LEHI, Utah--(BUSINESS WIRE)--Lumio (the “Company”), a leader in personalized renewable energy, today announced that it has filed voluntary petitions for relief under Chapter 11 in the United States Bankruptcy Court for the District of Delaware (the “Court”) to complete a value-maximizing sale process and strengthen its financial position. The Company anticipates completing the sale process in less than two months. During the sale process, the Company’s operations will continue as usual without interruption.
Prior to its Chapter 11 filing, Lumio entered into a stalking horse asset purchase agreement (the “APA”) with an affiliate of White Oak Global Advisors, LLC (“White Oak”), the Company’s primary senior secured lender. By the APA, White Oak proposes to acquire substantially all of the Company’s assets for a total purchase price of approximately $100 million in the form of a credit bid. If selected as the successful bidder, White Oak also intends to offer significant equity ownership to the Company’s employees.
Lumio will continue its prepetition sale process through a Court-supervised process designed to elicit the highest or otherwise best bid for its assets in order to maximize value for all stakeholders. A sale transaction will provide certainty regarding the continuation of the business for employees, customers, and trade creditors whose claims will be assumed in the sale.
“Today’s announcement marks an important step forward for Lumio and a continuation of our deliberate efforts to position the business with the strategic, operational, and financial foundation to operate at the forefront of the solar industry as it enters its recovery phase,” said Andrew Walton, Chief Executive Officer at Lumio. “With enhanced financial stability and the support of new ownership following the completion of our sale process, we will be well-positioned to capitalize on growth opportunities and better serve our customers through every step of their switch to solar. As we complete our sale process, we are committed to continuing to deliver our industry leading solutions and an excellent experience to our customers across the country.”
Lumio has filed a number of customary “first day” motions which, upon approval by the Court, will enable the Company to continue its operations without disruption. The Company has also entered into an agreement with White Oak to receive $8 million of debtor-in-possession (“DIP”) financing which, following Court approval, is expected to support operations in the ordinary course as the Company completes its sale process.
Additional information is available through the Company’s claims agent, Stretto at https://cases.stretto.com/Lumio. Stakeholders with questions can email LumioInquiries@stretto.com or call toll-free at (855) 328-2638 or (714) 203-6409 if calling from outside the U.S.
Advisors
Morris, Nichols, Arsht & Tunnell LLP is serving as legal advisors, Houlihan Lokey is serving as investment banker, and C Street Advisory Group is serving as strategic communications advisor to the Company.
About Lumio
Lumio changed the residential solar industry by merging four leading regional solar providers and a software company into a powerful national brand in December 2020. Today, Lumio leads the industry in customer experience, quality, and technological innovation. The company's vision to make power personal diversifies and decentralizes power production via good clean sun energy—making electricity cheaper, cleaner, and more reliable for homeowners across the country. Lumio's more than 1,000 team members are dedicated to their stewardship with nature and crafting earth's best home experience. For more information about Lumio, visit lumio.com.
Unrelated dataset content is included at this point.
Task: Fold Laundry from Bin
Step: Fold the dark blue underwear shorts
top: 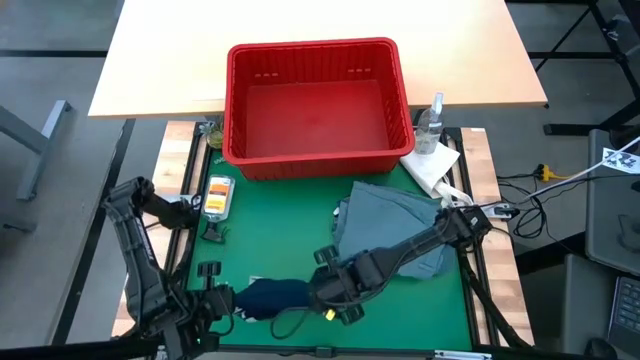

About White Oak Global Advisors
White Oak Global Advisors, LLC (“White Oak”), a leading global alternative asset manager that manages $9.7 billion of balance sheet assets [1]. White Oak is headquartered in San Francisco and specializes in originating and providing financing solutions to facilitate the growth, refinancing and recapitalization of small and medium enterprises.
[1] As of Q1 2024. Includes leverage facilities of the Financing Affiliates. Please refer to WOGA's most recent Form ADV for its regulatory AUM.